Windows System Software -- Consulting, Training, Development -- Unique Expertise, Guaranteed Results

Before Posting...
Please check out the Community Guidelines in the Announcements and Administration Category.

Implementing PROCESSOR_GROUPS

ronakdoshironakdoshi Member Posts: 16

Hello,

I am trying to implement cpu groups feature in windows to miniport driver. I see the interrupt member in _IO_RESOURCE_DESCRIPTOR being defined as
{
...

if ...

  IRQ_DEVICE_POLICY AffinityPolicy;
  USHORT            Group;

else

  IRQ_DEVICE_POLICY AffinityPolicy;

endif

  IRQ_PRIORITY      PriorityPolicy;
  KAFFINITY         TargetedProcessors;
} Interrupt;

Specifies a processor group number. Group is a valid (but optional) member of u.Interrupt only in Windows 7 and later versions of Windows. This member exists only if NT_PROCESSOR_GROUPS is defined at compile time.

So, I need help in defining NT_PROCESSOR_GROUPS during compile time. Which header files I need to include to get this #define included? Any other information to implement this feature would be helpful.

Thanks

Comments

  • Peter_Viscarola_(OSR)Peter_Viscarola_(OSR) Administrator Posts: 7,630

    You define it yourself, if you need to use the processor group feature.

    You can #define it in the source code, or set it as a preprocessor define using a compiler option.

    It's that easy.

    Peter

    Peter Viscarola
    OSR
    @OSRDrivers

  • ronakdoshironakdoshi Member Posts: 16
    edited January 29

    Thanks a lot Peter. I tried that and it worked. However, I see that RSS indirection table does not show group information.

    I have configured groupsize to be 4 and I have 8 logical processors. Below output shows correct cpu group and processor number for MaxProcessor and RssProcessorArray. However, rss indirection table shared by stack in OID_GEN_RECEIVE_SCALE_PARAMETERS contains processors from group 0 only. I am not sure why is that the case. Does RSS ind table by default use processors from group 0? And Is there a command or a way to modify indirection table to set different processors in indirection table?
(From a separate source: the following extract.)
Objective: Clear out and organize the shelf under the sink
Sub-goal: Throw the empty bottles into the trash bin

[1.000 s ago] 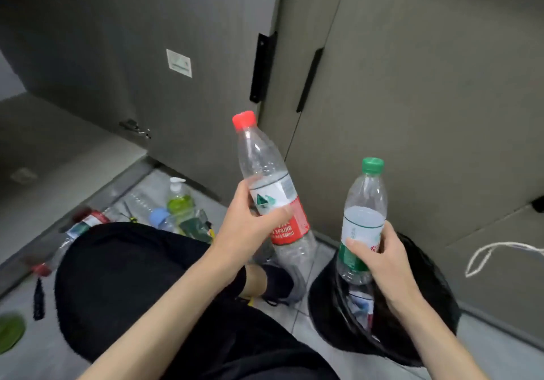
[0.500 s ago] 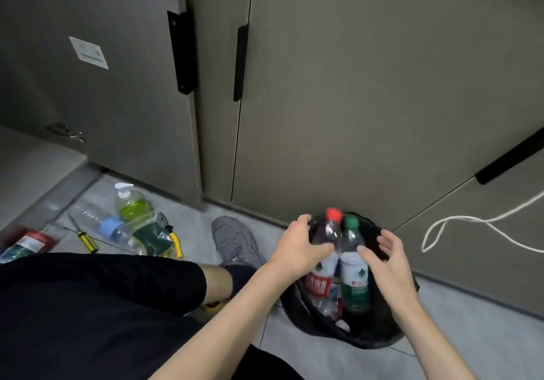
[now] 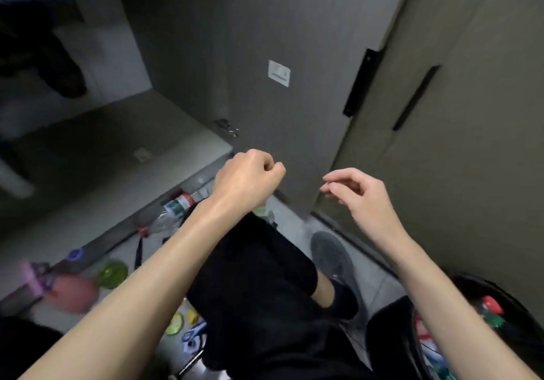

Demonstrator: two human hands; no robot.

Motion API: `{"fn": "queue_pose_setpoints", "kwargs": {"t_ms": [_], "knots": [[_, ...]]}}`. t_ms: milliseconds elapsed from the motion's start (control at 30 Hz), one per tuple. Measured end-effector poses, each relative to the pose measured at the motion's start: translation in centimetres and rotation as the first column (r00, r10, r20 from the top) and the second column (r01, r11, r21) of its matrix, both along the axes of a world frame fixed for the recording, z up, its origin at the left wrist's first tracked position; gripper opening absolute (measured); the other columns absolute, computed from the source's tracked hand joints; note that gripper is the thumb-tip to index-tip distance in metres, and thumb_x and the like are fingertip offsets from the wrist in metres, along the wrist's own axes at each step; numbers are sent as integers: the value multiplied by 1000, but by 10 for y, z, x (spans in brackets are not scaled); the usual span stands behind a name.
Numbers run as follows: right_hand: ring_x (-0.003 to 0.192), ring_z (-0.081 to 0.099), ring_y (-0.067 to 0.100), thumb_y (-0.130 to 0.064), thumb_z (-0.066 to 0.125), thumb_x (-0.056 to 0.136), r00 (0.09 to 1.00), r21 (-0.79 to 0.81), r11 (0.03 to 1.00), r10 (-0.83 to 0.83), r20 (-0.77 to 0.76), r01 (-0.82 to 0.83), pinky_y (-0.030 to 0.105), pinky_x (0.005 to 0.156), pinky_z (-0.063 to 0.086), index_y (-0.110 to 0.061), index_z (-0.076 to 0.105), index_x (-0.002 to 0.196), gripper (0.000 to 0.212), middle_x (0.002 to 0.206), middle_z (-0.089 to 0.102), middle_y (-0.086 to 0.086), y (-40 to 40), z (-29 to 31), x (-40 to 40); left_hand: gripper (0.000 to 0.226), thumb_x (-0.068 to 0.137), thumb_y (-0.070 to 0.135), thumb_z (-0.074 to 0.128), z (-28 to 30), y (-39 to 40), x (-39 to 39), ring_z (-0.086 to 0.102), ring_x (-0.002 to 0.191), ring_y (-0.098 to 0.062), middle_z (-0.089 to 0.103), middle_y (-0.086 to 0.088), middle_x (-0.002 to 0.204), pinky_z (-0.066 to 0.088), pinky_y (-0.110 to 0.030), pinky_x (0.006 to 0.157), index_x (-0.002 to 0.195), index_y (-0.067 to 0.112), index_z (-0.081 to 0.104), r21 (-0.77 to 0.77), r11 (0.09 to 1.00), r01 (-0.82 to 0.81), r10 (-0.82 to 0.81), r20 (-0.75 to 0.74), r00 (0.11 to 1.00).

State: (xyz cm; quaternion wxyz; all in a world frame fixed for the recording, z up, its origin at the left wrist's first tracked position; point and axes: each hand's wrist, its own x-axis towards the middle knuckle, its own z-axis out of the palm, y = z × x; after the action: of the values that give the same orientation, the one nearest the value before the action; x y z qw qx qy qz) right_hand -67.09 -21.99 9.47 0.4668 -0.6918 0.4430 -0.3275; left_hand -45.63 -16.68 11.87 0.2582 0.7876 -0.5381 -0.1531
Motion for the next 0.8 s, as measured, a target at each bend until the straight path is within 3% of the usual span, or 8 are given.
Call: {"fn": "queue_pose_setpoints", "kwargs": {"t_ms": [200, 300, 400, 467, 533, 633, 700, 800], "knots": [[80, 72, 17, -18, 65, 87, 938, -33, 938, 344, -51, -346, 22, 71, 48, -26, 73, 88, 11, 85, 77, 2, -8, 41, 180, 28, 83, 41, 50, -10, 67, 149, 62, 80, -32, 67, -5, 78, 43, -33, 64, 72, 19, 64, 74, 941, -331, 324, 88, 942], [73, 70, 8, -19, 63, 87, 878, 8, 888, 455, -150, -459, 20, 68, 48, -25, 71, 84, 11, 81, 77, -3, -5, 31, 254, 26, 85, 40, 51, -43, 90, 196, 66, 88, -32, 71, -6, 89, 51, -34, 72, 79, 19, 66, 171, 896, -410, 410, 34, 911], [72, 67, 13, -24, 63, 86, 813, 62, 862, 497, -303, -504, 31, 72, 51, -20, 69, 76, 13, 74, 73, -4, -1, -5, 301, 24, 88, 40, 55, -84, 96, 211, 66, 94, -33, 72, -10, 98, 52, -35, 77, 89, 18, 67, 303, 852, -427, 441, 27, 897], [77, 62, 20, -27, 63, 89, 735, 101, 851, 499, -458, -515, 32, 71, 44, -16, 68, 80, 15, 80, 69, 2, -1, -43, 313, 22, 88, 40, 54, -115, 97, 208, 64, 90, -32, 70, -9, 96, 50, -34, 73, 92, 20, 62, 369, 843, -392, 402, 52, 914], [94, 63, 27, -34, 60, 90, 561, 146, 827, 486, -670, -543, 31, 74, 42, -15, 66, 94, 20, 100, 69, 9, -3, -84, 310, 17, 88, 40, 52, -148, 101, 201, 62, 85, -28, 66, -6, 94, 49, -33, 70, 92, 23, 55, 437, 833, -339, 355, 47, 934], [110, 61, 31, -37, 58, 88, 325, 152, 793, 406, -854, -590, 34, 80, 45, -16, 63, 113, 33, 122, 64, 10, -8, -134, 294, 22, 92, 38, 55, -196, 112, 192, 61, 93, -23, 64, -6, 105, 53, -35, 82, 105, 21, 55, 579, 779, -243, 332, -51, 942], [112, 60, 32, -37, 57, 88, 272, 145, 799, 361, -892, -584, 36, 84, 47, -13, 61, 121, 41, 126, 63, 12, -16, -161, 282, 34, 93, 38, 55, -223, 117, 189, 60, 99, -25, 61, -8, 112, 51, -37, 86, 119, 16, 52, 650, 729, -213, 333, -65, 941], [115, 58, 34, -33, 57, 89, 295, 191, 857, 362, -884, -479, 38, 91, 48, -8, 56, 124, 43, 129, 58, 15, -36, -198, 262, 44, 93, 41, 52, -257, 120, 184, 57, 101, -26, 56, -8, 116, 47, -36, 80, 127, 15, 46, 678, 696, -238, 391, -80, 917]]}}
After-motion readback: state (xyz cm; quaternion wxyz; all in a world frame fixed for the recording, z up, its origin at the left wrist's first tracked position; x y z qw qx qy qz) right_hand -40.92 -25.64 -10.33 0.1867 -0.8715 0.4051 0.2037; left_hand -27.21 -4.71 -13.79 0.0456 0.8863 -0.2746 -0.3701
    I have also set appropriate processor and group info for interrupts in IO_RESOURCE_LIST members.
    ird->u.Interrupt.Group
    ird->u.Interrupt.TargetedProcessors
    ird->u.Interrupt.AffinityPolicy = IrqPolicySpecifiedProcessors

    PS C:\Windows\system32> Get-NetAdapterRSS -Name Ethernet2
    Name : Ethernet2
    InterfaceDescription : Ethernet Adapter
    Enabled : True
    NumberOfReceiveQueues : 8
    Profile : NUMAStatic
    BaseProcessor: [Group:Number] : 0:0
    MaxProcessor: [Group:Number] : 1:3
    MaxProcessors : 8
    RssProcessorArray: [Group:Number/NUMA Distance] : 0:0/0 0:1/0 0:2/0 0:3/0 1:0/0 1:1/0 1:2/0 1:3/0
    IndirectionTable: [Group:Number] : 0:0 0:1 0:2 0:3 0:0 0:1 0:2 0:3
    0:0 0:1 0:2 0:3 0:0 0:1 0:2 0:3
    0:0 0:1 0:2 0:3 0:0 0:1 0:2 0:3
    0:0 0:1 0:2 0:3 0:0 0:1 0:2 0:3
    0:0 0:1 0:2 0:3 0:0 0:1 0:2 0:3
    0:0 0:1 0:2 0:3 0:0 0:1 0:2 0:3
    0:0 0:1 0:2 0:3 0:0 0:1 0:2 0:3
    0:0 0:1 0:2 0:3 0:0 0:1 0:2 0:3
    0:0 0:1 0:2 0:3 0:0 0:1 0:2 0:3
    0:0 0:1 0:2 0:3 0:0 0:1 0:2 0:3
    0:0 0:1 0:2 0:3 0:0 0:1 0:2 0:3
    0:0 0:1 0:2 0:3 0:0 0:1 0:2 0:3
    0:0 0:1 0:2 0:3 0:0 0:1 0:2 0:3
    0:0 0:1 0:2 0:3 0:0 0:1 0:2 0:3
    0:0 0:1 0:2 0:3 0:0 0:1 0:2 0:3
    0:0 0:1 0:2 0:3 0:0 0:1 0:2 0:3

    Thanks

  • Peter_Viscarola_(OSR)Peter_Viscarola_(OSR) Administrator Posts: 7,630
    edited January 30

    Sorry, you’re well into NDIS now and hence well beyond me.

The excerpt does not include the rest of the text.